__HOW TO COMPLETE THIS TASK__
Nothing is needed except the lines below that run from the one with "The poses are" through the one with "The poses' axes", repeated exactly.

*** STORED DATA Section Begins ***

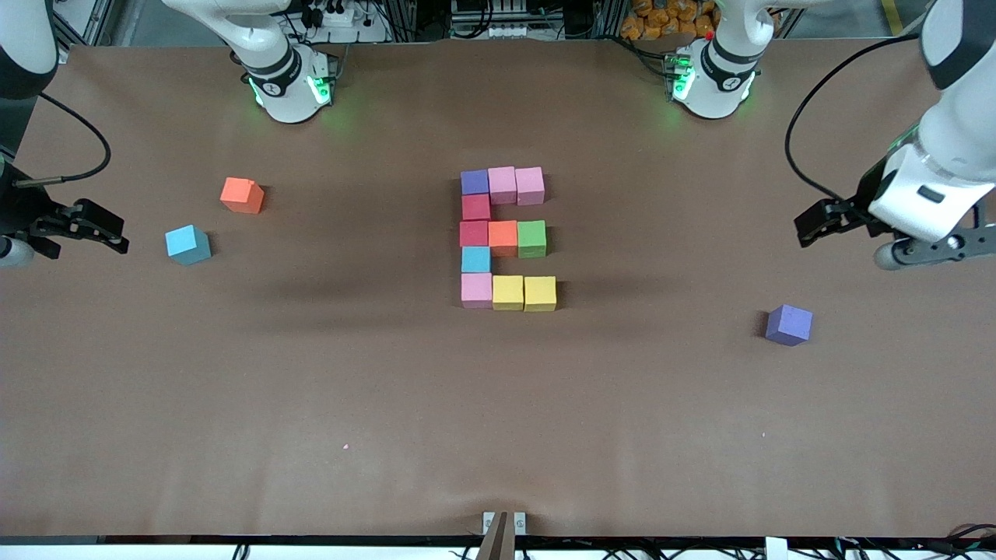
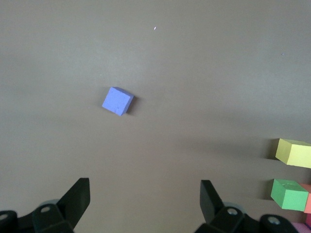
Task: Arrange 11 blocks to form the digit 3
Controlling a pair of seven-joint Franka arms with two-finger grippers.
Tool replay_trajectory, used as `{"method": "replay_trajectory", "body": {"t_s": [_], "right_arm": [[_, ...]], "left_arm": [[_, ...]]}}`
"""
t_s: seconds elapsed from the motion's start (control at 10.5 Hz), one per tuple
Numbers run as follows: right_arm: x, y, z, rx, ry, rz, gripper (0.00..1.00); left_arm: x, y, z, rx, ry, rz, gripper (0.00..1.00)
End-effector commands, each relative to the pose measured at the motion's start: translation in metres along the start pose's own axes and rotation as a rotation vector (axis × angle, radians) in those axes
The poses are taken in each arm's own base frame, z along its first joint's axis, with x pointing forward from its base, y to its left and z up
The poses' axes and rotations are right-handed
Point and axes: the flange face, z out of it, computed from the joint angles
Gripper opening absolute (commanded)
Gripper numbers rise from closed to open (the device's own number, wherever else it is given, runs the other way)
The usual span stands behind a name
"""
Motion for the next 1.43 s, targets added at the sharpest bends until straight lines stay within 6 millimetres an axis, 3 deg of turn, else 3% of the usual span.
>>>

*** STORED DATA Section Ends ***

__SOLUTION FOR THIS TASK__
The poses are taken in each arm's own base frame, z along its first joint's axis, with x pointing forward from its base, y to its left and z up
The poses' axes and rotations are right-handed

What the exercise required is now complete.